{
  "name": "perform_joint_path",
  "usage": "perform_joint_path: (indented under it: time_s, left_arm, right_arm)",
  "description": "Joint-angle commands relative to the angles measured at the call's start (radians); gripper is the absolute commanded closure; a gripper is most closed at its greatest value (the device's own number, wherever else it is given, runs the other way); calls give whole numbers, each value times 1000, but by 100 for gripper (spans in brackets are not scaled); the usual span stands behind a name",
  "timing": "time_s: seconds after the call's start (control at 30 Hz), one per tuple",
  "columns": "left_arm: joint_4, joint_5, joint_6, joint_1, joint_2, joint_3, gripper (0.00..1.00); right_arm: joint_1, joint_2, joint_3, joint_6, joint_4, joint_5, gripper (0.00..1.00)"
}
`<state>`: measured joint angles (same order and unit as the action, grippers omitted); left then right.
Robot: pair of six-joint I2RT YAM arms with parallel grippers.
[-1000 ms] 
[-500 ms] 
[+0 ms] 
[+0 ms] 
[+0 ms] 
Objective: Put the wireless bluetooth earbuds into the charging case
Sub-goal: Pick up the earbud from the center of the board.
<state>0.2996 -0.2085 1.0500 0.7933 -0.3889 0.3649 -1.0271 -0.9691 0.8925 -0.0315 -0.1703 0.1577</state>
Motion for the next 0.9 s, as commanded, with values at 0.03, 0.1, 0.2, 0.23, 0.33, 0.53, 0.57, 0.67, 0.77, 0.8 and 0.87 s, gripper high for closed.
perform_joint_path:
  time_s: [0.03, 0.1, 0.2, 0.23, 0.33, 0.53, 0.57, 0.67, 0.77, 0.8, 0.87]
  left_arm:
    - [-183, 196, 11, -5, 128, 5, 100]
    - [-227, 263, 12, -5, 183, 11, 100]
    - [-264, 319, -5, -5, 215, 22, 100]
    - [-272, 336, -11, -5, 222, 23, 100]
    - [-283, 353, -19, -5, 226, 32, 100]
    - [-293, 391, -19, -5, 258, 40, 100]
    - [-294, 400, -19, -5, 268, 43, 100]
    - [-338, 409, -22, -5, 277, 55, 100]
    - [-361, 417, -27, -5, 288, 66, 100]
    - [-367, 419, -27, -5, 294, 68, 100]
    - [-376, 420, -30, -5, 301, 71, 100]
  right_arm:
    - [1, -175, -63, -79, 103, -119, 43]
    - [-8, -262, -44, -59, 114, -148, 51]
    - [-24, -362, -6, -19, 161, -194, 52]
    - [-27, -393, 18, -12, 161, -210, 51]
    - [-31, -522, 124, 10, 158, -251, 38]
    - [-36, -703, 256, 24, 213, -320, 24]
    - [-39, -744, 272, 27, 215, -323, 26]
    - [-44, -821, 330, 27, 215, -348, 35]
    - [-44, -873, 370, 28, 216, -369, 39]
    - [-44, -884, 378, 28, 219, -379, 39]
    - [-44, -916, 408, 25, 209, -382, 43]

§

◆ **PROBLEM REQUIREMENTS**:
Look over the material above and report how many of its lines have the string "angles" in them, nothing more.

◆ **FINAL ANSWER**:
2